Next, is to start making “evolution” videos of these two-dimensional cellular automata and watch to see if any patterns appear to emerge. And regarding this effort, something worth noting is that when it comes to pattern recognition, the human brain is the best visual processing system we have access to. Even Google, Facebook, Stanford, MIT and the rest, even with their unique access to massive amounts of computational horsepower, and even using advanced techniques like deep learning, are still struggling to visually recognize a cat in a picture; something that humans can do quite easily.

I need to remember that my goal is not to just recreate work others have already done, but to explore the possibilities of using code-worms as a way of stabilizing the evolution of cellular automata so that they will stay stationary and not move off screen. If I can get that far, then the next question to explore will be whether these stationary automata can be used as computational engines to process an input to an output stream? Specifically, I’m curious if an automata could be used to function as a Szilard’s Engine or a Maxwell’s demon.

On a second note: It has been over 20 years since I left physics and went into engineering.
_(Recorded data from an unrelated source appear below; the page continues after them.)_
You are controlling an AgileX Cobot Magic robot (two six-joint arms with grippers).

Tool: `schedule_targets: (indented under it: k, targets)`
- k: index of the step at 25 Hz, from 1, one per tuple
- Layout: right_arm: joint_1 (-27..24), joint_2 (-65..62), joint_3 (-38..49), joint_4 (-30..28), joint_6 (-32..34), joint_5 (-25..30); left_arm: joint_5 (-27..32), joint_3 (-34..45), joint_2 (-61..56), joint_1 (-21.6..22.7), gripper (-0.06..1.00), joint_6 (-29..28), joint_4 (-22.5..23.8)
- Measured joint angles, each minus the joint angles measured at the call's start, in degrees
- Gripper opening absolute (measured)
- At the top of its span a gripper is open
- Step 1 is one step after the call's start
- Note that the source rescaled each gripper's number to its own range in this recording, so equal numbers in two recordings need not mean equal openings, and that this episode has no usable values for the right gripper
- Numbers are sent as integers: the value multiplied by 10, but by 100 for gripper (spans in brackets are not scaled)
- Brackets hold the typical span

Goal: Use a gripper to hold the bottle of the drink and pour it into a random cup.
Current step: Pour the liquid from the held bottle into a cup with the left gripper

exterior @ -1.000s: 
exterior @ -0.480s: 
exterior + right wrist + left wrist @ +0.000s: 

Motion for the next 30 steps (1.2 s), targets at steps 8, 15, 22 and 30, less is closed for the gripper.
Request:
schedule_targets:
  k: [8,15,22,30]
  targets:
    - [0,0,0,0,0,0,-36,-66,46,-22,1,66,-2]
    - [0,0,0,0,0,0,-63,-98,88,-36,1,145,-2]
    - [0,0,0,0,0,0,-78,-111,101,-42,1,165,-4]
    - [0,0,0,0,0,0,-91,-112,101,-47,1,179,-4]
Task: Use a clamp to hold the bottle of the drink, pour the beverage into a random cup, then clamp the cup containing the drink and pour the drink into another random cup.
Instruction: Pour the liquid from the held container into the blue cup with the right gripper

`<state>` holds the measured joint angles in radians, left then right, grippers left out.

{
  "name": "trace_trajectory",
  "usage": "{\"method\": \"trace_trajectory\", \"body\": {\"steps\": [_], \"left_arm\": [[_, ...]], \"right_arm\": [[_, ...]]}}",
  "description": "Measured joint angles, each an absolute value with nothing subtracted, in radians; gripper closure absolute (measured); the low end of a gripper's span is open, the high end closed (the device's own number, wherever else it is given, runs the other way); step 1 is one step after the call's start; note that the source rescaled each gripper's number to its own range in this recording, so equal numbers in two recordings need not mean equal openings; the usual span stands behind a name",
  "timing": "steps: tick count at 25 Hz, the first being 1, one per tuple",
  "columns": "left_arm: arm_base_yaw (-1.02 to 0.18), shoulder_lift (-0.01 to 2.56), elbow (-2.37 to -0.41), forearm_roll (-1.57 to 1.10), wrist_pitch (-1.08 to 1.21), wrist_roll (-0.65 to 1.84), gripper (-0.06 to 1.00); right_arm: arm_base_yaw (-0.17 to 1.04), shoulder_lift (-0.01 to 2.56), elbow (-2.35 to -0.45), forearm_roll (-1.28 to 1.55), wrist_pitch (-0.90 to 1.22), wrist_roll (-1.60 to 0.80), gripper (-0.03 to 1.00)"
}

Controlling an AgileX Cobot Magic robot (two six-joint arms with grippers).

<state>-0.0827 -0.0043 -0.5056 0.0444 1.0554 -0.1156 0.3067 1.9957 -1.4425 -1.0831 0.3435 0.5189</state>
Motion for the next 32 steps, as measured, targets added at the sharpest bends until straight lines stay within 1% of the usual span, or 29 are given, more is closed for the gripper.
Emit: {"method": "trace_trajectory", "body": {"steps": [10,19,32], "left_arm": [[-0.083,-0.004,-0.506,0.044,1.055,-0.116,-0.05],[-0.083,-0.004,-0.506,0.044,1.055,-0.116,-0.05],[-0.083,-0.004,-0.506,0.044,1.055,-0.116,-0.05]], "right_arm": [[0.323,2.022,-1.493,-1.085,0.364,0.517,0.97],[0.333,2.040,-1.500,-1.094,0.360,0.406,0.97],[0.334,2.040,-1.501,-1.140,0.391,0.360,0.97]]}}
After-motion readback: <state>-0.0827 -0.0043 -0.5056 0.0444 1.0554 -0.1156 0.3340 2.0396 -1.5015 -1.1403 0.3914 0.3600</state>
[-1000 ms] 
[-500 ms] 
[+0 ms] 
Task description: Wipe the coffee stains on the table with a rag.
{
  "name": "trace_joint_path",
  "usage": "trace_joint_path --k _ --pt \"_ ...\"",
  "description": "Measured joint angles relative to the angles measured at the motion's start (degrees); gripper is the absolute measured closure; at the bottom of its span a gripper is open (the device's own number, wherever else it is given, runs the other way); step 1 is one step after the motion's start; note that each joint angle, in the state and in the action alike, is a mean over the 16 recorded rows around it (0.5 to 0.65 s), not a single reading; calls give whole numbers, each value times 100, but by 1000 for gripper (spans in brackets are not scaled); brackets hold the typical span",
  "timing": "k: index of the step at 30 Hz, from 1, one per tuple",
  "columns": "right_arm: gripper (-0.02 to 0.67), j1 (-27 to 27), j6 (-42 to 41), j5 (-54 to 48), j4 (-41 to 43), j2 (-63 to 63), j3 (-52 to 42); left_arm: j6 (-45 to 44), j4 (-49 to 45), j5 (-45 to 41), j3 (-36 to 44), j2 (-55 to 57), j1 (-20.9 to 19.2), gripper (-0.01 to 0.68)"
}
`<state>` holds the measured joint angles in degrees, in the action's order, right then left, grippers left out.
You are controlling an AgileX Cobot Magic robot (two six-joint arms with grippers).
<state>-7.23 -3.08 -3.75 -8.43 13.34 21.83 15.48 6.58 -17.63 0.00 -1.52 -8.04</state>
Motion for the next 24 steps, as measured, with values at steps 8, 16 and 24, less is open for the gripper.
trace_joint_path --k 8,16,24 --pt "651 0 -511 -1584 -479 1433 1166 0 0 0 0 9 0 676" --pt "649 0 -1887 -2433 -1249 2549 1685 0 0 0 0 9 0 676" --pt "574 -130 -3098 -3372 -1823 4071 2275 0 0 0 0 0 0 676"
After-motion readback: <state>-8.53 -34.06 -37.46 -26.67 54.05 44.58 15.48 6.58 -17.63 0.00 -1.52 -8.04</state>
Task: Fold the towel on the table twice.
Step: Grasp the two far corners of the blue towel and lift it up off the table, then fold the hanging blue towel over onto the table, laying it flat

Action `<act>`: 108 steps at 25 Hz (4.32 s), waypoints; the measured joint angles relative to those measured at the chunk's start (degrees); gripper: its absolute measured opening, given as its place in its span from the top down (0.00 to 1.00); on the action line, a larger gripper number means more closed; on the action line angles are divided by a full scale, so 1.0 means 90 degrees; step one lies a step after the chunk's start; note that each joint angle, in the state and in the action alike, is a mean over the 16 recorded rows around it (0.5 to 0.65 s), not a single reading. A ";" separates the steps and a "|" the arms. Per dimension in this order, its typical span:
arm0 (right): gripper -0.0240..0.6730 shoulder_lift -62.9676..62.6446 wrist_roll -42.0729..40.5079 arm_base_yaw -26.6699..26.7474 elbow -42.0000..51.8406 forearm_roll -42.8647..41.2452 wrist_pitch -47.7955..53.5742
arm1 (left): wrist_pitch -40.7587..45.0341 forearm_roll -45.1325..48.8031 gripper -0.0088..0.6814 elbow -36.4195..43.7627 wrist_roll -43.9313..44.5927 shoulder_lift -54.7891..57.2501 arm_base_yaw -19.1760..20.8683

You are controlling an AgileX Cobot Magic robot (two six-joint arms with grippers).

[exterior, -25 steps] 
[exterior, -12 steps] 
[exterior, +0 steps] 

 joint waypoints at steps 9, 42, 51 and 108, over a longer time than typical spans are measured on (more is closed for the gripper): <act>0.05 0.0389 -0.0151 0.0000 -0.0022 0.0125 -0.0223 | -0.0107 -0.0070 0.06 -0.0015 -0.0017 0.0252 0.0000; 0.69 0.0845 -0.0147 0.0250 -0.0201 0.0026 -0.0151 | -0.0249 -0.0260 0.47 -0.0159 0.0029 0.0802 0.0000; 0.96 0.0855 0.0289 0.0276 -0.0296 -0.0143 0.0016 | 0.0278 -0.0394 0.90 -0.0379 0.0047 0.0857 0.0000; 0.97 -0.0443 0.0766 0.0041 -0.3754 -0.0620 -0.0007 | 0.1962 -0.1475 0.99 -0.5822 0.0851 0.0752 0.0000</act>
I’m afraid my math skills have gotten quite rusty. So, in an effort to get my skills backup to par, I’ll be working through my old textbook on math logic “Logic for Mathematicians” by A. G. Hamilton. and starting to work through the YouTube video series on the “Theory of Computation.”

Sunday, January 22, 2017

Array Processor Simulation: First Pass

My first pass at a simulation program is mostly done now. All I need to do next is to start running it, debug any problems with the coding, and see what it does. This first “proof-of-principle” simulation program I’ve done in LabVIEW. Yes I know, LabVIEW? The reasons are that it’s a software tool I have, I’m very accustomed to using it, and it’s a great tool to put together a Windows program very quickly. This first pass is only intended to get a feel for the direction I’m trying to take this programming.

There are a number of initial choices about the construction of an asynchronous-array-of-simple-processors that I don’t have any good answers for. I’ll just have to try different things out first and see if they work or not. And that sort of effort is best done with the simplest programming environment you have to work with.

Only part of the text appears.